At the end of May, the Food Emporium at Union Square will slide its doors closed for the last time, and in its place will rise a Target. And though we’d known that this was coming —the Post reported Target had signed a lease for the 14th Street space more than a year ago — we had not seen it coming quite so soon. Food Emporium was supposed to make it through until the spring of 2023; now, the blog EV Grieve reports, it has three months.
In itself, the Union Square Food Emporium was not special. It was — and is! (until May 30) — what one might call “serviceable,” which is to say that it does indeed sell groceries and has two stars on Yelp. But it is emblematic of its kind. It is, like Key Food and Foodtown and C-Town and Gristedes and Associated and Bravo and D’Agostino, a quintessential New York City chain. Are these stores largely mediocre? Of course, but they are distinctly mediocre. And while there are recognizable differences between them, such as quality and ownership and location, spiritually, they are the all same.
A proper New York grocery store is dark. Not psychically, but literally; literally, there is a dearth of light, as though 35 to 40 percent of the overhead light bulbs have blown out. Except — the local twist — they haven’t! The light bulbs are consistently functional. They are on. There is nothing wrong with them, except that they are not, in the conventional sense, producing light. This makes exiting and entering slightly disorienting, as though you have been mildly concussed, but still managed to buy lettuce.
Perhaps the ambience is an effect of the linoleum? All true New York grocery stores outfit at least some of their square footage with a whitish-gray linoleum exactly the color of fresh slush.

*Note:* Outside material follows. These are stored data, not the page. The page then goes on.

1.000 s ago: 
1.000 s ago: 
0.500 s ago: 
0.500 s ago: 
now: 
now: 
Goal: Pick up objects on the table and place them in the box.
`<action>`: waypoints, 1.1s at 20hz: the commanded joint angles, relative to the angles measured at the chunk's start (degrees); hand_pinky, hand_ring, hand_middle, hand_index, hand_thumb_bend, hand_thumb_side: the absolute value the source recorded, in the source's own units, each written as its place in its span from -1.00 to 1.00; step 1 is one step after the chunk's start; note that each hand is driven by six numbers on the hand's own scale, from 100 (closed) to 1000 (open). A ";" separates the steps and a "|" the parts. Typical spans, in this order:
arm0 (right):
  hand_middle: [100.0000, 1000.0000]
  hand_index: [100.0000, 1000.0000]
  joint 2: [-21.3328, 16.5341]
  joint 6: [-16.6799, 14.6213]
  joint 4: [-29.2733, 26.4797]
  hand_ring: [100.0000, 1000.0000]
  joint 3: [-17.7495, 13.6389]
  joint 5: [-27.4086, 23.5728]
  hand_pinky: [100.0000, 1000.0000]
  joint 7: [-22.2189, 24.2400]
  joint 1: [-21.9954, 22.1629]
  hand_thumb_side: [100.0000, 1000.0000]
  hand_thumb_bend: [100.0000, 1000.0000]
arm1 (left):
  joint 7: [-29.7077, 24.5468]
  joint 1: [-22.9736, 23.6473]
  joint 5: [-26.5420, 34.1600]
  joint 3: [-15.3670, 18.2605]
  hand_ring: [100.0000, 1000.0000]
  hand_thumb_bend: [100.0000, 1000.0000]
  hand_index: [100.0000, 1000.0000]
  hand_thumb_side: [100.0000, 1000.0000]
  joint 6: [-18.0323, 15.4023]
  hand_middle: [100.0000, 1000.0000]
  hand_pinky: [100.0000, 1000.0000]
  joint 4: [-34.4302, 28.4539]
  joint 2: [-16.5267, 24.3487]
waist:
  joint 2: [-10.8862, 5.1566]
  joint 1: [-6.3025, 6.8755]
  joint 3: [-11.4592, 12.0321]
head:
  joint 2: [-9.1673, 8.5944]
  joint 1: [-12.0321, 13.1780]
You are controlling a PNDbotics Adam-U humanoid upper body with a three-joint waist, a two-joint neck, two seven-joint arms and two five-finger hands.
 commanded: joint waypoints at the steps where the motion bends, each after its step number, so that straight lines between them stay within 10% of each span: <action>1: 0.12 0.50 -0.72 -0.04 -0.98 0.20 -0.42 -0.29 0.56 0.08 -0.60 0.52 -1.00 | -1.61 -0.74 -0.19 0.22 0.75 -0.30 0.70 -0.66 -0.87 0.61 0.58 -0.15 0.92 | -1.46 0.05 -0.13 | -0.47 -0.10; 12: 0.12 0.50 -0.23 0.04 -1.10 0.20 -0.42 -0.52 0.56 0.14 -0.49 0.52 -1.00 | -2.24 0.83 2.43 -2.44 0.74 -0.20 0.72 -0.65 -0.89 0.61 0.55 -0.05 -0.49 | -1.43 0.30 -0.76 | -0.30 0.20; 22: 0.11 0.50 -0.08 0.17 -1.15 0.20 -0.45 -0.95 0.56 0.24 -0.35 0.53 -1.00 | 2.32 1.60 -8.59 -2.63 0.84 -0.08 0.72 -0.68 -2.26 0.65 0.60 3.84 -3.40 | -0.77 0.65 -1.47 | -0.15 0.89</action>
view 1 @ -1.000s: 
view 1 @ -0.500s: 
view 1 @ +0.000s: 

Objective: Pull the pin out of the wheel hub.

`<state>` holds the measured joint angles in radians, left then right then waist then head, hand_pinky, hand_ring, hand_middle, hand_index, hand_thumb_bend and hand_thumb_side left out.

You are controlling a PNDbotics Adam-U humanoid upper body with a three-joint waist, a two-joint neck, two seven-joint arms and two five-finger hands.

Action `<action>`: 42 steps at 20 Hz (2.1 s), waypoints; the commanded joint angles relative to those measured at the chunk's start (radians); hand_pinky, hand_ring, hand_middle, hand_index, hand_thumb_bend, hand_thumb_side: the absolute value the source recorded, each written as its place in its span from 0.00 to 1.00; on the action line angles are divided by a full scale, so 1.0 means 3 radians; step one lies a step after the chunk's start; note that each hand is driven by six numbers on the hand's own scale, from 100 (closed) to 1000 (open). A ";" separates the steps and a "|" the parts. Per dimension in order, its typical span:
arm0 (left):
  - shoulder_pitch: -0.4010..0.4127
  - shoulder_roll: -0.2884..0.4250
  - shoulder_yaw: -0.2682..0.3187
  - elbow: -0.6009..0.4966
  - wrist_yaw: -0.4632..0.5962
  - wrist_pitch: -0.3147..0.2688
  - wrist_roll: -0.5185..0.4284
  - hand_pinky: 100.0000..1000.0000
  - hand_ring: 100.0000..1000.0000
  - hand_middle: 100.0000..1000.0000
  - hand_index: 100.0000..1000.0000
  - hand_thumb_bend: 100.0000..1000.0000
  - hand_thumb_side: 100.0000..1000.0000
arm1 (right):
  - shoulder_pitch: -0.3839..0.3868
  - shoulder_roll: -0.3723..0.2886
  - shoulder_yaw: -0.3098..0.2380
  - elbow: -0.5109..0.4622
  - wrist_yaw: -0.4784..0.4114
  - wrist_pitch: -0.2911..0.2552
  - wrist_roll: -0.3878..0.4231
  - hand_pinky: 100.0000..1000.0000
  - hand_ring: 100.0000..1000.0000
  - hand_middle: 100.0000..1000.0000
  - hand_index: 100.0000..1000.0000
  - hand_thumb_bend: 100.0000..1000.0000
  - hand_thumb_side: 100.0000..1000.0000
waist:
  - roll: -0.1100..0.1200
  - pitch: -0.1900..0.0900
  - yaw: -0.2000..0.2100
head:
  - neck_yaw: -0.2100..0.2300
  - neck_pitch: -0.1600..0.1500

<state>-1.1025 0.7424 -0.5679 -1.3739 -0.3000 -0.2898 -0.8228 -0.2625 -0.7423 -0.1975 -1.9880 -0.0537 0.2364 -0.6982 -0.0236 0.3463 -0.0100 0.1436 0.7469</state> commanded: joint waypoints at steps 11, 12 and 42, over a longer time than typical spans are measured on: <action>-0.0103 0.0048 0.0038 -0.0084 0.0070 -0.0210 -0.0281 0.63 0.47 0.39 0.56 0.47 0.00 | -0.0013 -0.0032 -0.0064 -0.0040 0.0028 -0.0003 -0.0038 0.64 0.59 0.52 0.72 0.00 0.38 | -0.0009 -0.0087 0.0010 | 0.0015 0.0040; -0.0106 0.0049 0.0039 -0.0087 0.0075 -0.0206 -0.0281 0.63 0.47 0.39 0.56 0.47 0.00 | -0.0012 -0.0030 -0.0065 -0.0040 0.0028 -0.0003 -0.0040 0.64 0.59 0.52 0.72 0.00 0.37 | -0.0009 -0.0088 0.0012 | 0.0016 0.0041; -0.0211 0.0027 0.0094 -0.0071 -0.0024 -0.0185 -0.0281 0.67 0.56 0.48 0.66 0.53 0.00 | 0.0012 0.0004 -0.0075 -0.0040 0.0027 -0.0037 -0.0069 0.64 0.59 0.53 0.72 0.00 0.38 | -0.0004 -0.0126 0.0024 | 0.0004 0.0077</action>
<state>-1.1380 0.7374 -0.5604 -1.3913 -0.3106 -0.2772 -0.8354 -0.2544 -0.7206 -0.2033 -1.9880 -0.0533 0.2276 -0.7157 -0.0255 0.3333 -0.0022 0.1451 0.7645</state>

It is meant to disguise dirt, I think, but instead what it disguises is the possibility of cleanliness.
And then there is the smell, which is not bad so much as singular. It is a little bit like cleaning solution, but with notes of parsley, or perhaps wilting spinach, and a delicate top note of what might be mustard? It does not smell like any one thing, exactly, because there is no equivalent in the outside world. If I were ever kidnapped and blindfolded and taken to a New York City grocery store, I would know immediately that I was in a C-Town or Foodtown or Key Food, although unfortunately I would still not know my own location, because they all smell the same.

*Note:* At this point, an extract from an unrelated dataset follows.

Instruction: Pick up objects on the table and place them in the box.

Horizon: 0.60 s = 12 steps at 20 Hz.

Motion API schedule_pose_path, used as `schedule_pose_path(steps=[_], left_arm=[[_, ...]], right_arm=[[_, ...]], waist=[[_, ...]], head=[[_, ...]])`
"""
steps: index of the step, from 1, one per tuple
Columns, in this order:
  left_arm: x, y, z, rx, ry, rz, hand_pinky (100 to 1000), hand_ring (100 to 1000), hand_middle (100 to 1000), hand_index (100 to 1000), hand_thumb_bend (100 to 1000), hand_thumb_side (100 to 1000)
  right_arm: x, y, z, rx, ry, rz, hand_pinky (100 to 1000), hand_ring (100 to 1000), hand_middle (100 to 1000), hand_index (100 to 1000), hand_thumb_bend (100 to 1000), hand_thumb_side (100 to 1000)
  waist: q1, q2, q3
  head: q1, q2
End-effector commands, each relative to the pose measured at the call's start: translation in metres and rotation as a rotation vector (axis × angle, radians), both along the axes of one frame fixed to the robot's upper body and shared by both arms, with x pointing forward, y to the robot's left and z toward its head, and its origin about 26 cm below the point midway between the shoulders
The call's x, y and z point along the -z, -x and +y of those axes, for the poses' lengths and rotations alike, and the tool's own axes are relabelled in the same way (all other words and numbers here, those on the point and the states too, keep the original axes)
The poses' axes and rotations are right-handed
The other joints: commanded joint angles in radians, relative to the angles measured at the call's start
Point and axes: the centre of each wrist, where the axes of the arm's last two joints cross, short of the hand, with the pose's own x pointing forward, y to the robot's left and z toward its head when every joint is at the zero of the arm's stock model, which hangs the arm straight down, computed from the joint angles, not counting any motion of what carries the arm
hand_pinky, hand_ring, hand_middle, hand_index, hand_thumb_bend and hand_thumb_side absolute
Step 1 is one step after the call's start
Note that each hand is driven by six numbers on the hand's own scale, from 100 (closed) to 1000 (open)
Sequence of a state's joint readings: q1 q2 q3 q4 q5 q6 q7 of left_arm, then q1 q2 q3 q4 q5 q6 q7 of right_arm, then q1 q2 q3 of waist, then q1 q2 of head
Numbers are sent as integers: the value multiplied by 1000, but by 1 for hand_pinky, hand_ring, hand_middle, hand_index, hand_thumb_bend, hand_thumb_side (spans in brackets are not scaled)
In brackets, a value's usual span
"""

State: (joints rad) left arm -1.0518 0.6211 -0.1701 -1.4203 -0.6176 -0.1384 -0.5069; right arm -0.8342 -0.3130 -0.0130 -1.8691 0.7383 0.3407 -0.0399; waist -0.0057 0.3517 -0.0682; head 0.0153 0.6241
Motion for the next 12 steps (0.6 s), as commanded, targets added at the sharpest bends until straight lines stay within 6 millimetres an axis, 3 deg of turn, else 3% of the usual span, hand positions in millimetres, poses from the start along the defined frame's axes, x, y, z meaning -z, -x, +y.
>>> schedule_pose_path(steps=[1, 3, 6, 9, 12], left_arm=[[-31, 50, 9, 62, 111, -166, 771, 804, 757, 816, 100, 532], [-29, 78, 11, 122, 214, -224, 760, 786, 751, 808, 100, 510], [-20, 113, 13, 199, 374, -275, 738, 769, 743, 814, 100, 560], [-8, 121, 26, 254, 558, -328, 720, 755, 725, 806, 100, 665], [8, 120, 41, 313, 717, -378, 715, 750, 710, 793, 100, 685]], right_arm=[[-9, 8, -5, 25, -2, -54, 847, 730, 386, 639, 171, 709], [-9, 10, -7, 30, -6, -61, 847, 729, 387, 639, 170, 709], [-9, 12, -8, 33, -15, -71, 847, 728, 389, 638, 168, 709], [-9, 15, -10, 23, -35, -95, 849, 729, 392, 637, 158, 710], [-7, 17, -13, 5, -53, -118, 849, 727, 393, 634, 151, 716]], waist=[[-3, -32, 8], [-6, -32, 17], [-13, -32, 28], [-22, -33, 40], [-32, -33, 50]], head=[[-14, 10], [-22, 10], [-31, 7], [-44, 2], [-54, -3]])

That is not to say these stores are interchangeable. The prices vary wildly, for one thing, as does the quality and freshness of certain merchandise, but make no mistake: There is no obvious correlation between these things. On the bright side, this allows you to live in a perpetual state of low-grade surprise. How much will an avocado be, and how does that compare to a box of cereal? Ah! That is the thrill.
The midsize local chain supermarket is oft-maligned, by which I mean that I have oft-maligned it, complaining about “the produce selection” or “the inexplicably high prices.” But this is incorrect. There is, in fact, no better place to buy three out-of-season tomatoes, a six-pack of Sierra Nevada, and a box of Entenmann’s powdered sugar donuts. I’d gone to the Union Square Food Emporium to pay my final respects, but left so high off the experience that I was compelled to stop at Key Food, and also Foodtown, and finally a C-Town before returning home.

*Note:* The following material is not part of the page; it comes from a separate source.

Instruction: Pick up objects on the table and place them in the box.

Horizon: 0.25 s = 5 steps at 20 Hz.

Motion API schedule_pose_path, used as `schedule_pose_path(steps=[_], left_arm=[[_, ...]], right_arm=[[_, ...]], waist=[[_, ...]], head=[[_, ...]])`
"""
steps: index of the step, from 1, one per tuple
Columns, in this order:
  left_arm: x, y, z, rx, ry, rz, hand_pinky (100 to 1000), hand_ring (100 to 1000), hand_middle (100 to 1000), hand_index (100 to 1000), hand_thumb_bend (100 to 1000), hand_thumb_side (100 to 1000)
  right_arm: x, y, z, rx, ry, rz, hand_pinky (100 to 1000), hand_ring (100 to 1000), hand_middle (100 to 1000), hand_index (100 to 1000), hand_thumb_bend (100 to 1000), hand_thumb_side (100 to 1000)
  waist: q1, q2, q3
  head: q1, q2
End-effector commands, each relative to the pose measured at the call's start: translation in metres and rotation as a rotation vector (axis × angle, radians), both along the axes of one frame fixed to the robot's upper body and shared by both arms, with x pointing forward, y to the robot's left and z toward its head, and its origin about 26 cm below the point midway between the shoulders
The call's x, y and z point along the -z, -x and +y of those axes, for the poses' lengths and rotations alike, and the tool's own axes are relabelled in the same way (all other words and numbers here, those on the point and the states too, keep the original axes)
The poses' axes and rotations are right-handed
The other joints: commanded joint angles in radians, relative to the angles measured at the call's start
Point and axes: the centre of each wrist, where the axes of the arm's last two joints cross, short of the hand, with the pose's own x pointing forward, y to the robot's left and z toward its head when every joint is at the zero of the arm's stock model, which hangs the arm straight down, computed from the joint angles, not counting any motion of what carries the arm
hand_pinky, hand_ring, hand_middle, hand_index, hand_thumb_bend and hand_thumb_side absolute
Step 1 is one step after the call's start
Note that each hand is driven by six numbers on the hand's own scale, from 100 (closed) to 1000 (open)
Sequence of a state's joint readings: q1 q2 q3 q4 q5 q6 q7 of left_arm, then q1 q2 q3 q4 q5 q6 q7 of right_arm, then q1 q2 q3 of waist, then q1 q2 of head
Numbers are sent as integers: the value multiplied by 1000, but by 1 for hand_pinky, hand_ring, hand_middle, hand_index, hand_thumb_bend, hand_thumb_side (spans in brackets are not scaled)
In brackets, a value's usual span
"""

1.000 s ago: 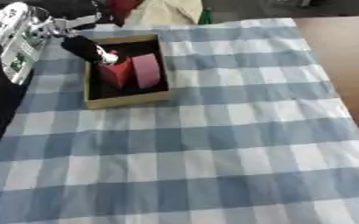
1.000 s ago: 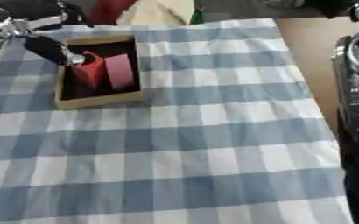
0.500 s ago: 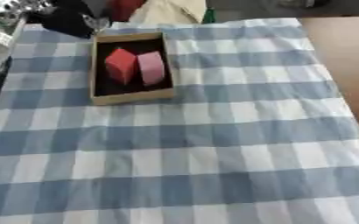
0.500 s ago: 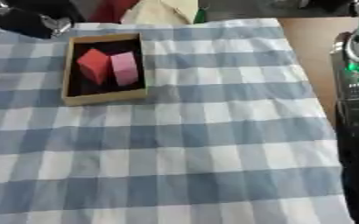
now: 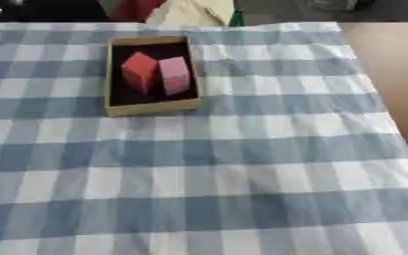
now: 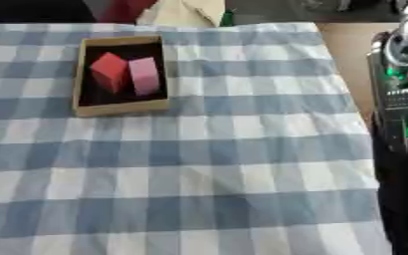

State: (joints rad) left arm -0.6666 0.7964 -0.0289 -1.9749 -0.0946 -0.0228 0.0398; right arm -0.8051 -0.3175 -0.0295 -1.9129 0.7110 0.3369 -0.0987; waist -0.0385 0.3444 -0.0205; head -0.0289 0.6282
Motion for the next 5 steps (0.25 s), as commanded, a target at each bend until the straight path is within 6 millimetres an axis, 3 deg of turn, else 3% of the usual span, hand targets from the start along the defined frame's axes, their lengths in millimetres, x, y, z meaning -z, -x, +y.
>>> schedule_pose_path(steps=[1, 5], left_arm=[[-2, 9, 16, 55, 144, -111, 716, 750, 709, 791, 100, 689], [16, 9, 33, 78, 283, -165, 717, 752, 702, 780, 100, 686]], right_arm=[[-8, 8, -8, -3, -18, -64, 849, 726, 392, 633, 148, 718], [-4, 10, -13, -6, -79, -95, 852, 724, 397, 628, 137, 727]], waist=[[-2, -25, 6], [-14, -26, 14]], head=[[-14, -8], [-23, -11]])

And yet the midsize New York chain grocer is an increasingly endangered species. I do not say this to romanticize them. They are not an endangered species like red pandas, which are adorable, but rather an endangered species like Coffin Cave mold beetles, which live exclusively in one county in Texas and have no eyes.
Their decline nevertheless throws off the city’s ecosystem, as the New York Times lamented in a 2016 article about the plight of the city’s midsize chains. That summer, the upscale purveyor of free cheese samples Garden of Eden filed for bankruptcy. A decade earlier, D’Agostino had 26 stores, but now it’s fewer than a dozen, and only with a bailout from Gristedes, which itself had just closed two locations, and would close more. “The rent is too high — nobody is making ‘money money,’” Gristede’s owner and sometime-mayoral candidate John Catsimatidis told the Times, noting the rent, which had once consumed 2 percent of sales, was by then eating 10 or 12 percent.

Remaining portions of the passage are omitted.